TASK GOAL - Every line containing the string "camera" is to be copied from the records.

Segment Start: PROVIDED RECORDS

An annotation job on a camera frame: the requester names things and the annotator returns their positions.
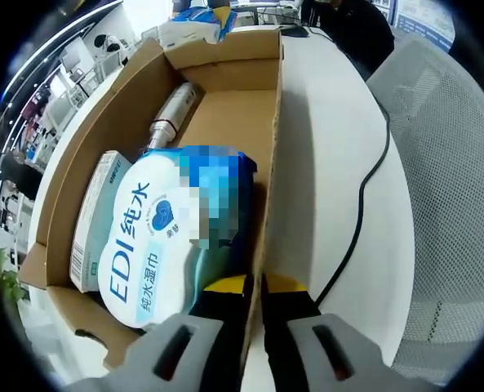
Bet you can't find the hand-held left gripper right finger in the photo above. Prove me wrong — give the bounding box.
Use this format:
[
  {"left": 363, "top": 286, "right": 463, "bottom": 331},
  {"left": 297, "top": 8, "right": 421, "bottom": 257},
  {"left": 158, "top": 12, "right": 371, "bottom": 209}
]
[{"left": 260, "top": 273, "right": 393, "bottom": 392}]

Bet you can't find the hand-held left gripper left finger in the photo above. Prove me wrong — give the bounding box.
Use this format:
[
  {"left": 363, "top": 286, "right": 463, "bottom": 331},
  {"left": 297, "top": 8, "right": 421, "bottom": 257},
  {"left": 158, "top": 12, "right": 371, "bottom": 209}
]
[{"left": 76, "top": 275, "right": 250, "bottom": 392}]

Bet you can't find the blue white soft wipes pack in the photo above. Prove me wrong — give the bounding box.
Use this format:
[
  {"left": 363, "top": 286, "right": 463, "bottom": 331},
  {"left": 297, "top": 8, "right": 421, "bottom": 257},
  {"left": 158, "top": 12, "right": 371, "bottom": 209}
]
[{"left": 96, "top": 145, "right": 260, "bottom": 330}]

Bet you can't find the small white carton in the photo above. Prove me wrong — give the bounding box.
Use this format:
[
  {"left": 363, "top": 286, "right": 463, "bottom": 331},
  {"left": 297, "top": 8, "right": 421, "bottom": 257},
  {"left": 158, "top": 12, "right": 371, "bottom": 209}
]
[{"left": 69, "top": 149, "right": 135, "bottom": 295}]

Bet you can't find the brown cardboard shoe box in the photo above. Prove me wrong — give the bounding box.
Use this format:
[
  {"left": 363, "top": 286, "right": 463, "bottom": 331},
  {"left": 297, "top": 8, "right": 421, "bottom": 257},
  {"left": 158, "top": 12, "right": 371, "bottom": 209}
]
[{"left": 16, "top": 30, "right": 287, "bottom": 371}]

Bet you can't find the silver metal bottle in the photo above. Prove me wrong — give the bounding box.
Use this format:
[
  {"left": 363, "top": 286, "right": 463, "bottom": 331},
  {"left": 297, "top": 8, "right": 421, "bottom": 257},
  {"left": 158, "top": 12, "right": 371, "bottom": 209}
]
[{"left": 145, "top": 81, "right": 206, "bottom": 154}]

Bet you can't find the clear white packet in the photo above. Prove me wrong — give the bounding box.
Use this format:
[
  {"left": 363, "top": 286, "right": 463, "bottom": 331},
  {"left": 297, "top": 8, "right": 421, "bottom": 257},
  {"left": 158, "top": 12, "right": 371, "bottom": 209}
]
[{"left": 161, "top": 20, "right": 211, "bottom": 51}]

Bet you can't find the potted green plant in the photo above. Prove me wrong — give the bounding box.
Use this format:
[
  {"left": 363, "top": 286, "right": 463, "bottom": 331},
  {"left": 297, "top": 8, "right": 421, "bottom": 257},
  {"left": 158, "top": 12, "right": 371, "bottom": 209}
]
[{"left": 0, "top": 243, "right": 29, "bottom": 304}]

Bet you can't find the grey mesh office chair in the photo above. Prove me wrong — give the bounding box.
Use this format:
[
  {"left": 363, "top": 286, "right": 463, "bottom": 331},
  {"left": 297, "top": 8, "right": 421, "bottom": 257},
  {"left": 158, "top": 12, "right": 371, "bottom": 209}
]
[{"left": 366, "top": 30, "right": 484, "bottom": 375}]

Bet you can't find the person's black clothed torso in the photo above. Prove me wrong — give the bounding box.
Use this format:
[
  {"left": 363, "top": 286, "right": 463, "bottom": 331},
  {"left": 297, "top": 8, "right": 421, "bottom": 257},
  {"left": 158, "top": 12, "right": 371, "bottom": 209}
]
[{"left": 306, "top": 0, "right": 396, "bottom": 83}]

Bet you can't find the black computer mouse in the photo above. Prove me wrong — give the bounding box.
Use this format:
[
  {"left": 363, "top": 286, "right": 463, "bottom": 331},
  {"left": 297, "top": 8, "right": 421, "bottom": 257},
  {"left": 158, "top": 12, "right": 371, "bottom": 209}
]
[{"left": 280, "top": 24, "right": 310, "bottom": 39}]

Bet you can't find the blue tissue packet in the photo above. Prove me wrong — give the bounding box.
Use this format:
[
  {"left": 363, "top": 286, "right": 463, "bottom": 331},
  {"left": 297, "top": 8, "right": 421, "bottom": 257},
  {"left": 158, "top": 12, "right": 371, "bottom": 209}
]
[{"left": 175, "top": 2, "right": 239, "bottom": 44}]

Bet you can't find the black cable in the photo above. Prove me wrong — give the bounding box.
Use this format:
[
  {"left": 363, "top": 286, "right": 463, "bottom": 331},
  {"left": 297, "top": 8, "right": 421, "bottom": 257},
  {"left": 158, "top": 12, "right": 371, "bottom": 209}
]
[{"left": 313, "top": 100, "right": 392, "bottom": 304}]

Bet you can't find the wall notice board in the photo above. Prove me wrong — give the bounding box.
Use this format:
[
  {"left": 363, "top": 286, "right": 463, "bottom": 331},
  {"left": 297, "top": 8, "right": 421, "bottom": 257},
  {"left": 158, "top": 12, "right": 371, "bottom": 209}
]
[{"left": 396, "top": 0, "right": 457, "bottom": 52}]

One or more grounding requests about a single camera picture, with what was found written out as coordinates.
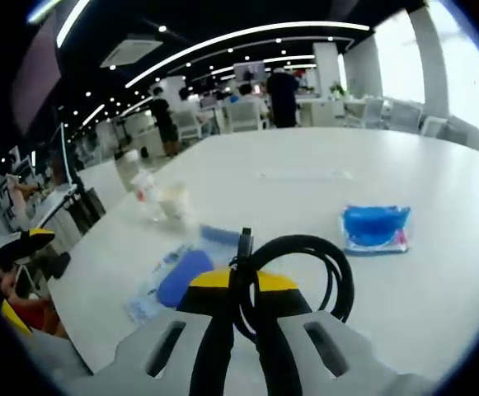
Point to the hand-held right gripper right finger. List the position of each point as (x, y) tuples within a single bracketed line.
[(280, 354)]

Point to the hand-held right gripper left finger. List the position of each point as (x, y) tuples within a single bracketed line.
[(206, 342)]

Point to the wet wipes pack blue lid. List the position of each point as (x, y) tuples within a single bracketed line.
[(181, 280)]

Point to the clear plastic bottle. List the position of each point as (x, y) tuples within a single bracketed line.
[(142, 189)]

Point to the white paper cup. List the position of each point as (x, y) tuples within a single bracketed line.
[(176, 206)]

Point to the blue tissue pack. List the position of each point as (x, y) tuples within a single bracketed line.
[(373, 229)]

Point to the white display board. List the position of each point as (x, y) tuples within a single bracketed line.
[(67, 156)]

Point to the purple hanging panel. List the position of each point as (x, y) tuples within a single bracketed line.
[(37, 78)]

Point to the white chair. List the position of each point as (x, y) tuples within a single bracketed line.
[(433, 126), (244, 116), (373, 111), (189, 125), (406, 117)]

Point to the ceiling air vent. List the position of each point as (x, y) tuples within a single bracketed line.
[(130, 53)]

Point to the potted plant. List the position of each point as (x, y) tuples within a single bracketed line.
[(338, 90)]

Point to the curved ceiling light strip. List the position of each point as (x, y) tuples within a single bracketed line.
[(231, 37)]

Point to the wall screen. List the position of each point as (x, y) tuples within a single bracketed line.
[(248, 72)]

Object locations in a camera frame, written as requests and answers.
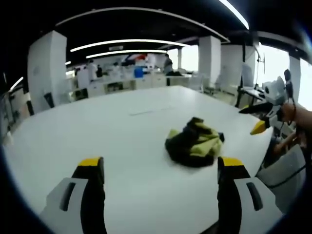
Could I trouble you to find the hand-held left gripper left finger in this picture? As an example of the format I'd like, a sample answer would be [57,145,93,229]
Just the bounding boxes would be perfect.
[39,156,108,234]

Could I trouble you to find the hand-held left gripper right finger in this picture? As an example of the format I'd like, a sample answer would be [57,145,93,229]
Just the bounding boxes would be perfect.
[216,156,284,234]

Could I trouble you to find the black and yellow-green garment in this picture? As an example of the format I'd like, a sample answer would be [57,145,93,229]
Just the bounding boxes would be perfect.
[165,117,226,168]

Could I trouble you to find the person's right hand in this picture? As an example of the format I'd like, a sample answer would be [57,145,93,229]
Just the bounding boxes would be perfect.
[280,103,296,123]

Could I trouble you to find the black-legged side desk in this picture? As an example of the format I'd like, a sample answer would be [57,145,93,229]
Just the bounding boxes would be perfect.
[235,85,267,108]

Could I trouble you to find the tall metal stand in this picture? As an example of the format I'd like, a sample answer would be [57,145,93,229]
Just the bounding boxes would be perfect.
[253,43,266,87]

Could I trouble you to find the grey chair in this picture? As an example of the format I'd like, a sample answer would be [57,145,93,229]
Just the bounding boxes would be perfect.
[255,143,308,215]

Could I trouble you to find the long ceiling light strip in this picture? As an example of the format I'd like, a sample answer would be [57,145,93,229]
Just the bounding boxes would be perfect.
[218,0,250,30]
[85,49,168,59]
[70,39,191,53]

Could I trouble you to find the row of white cabinets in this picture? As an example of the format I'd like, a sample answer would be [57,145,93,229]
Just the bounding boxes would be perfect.
[72,73,169,99]

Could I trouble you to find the black cable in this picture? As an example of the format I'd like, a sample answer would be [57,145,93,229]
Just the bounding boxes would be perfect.
[267,121,308,189]

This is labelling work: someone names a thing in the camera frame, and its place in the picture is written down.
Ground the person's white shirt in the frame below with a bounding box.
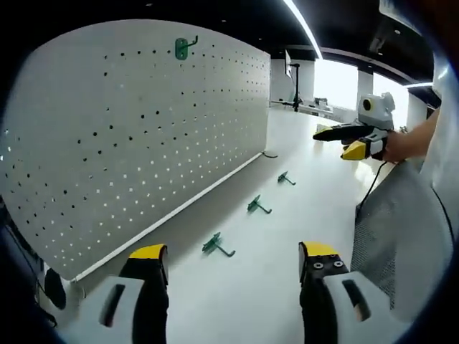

Segment End: PROVIDED RECORDS

YOUR SOLUTION -
An annotation job on a camera frame: the requester names things and the annotator returns their positions.
One or more grounding requests about a single camera picture, with what was found written out as coordinates.
Object locations in a camera frame, written as requests and answers.
This is labelling work: someone names a thing in the camera frame, and its place in the picture is written down.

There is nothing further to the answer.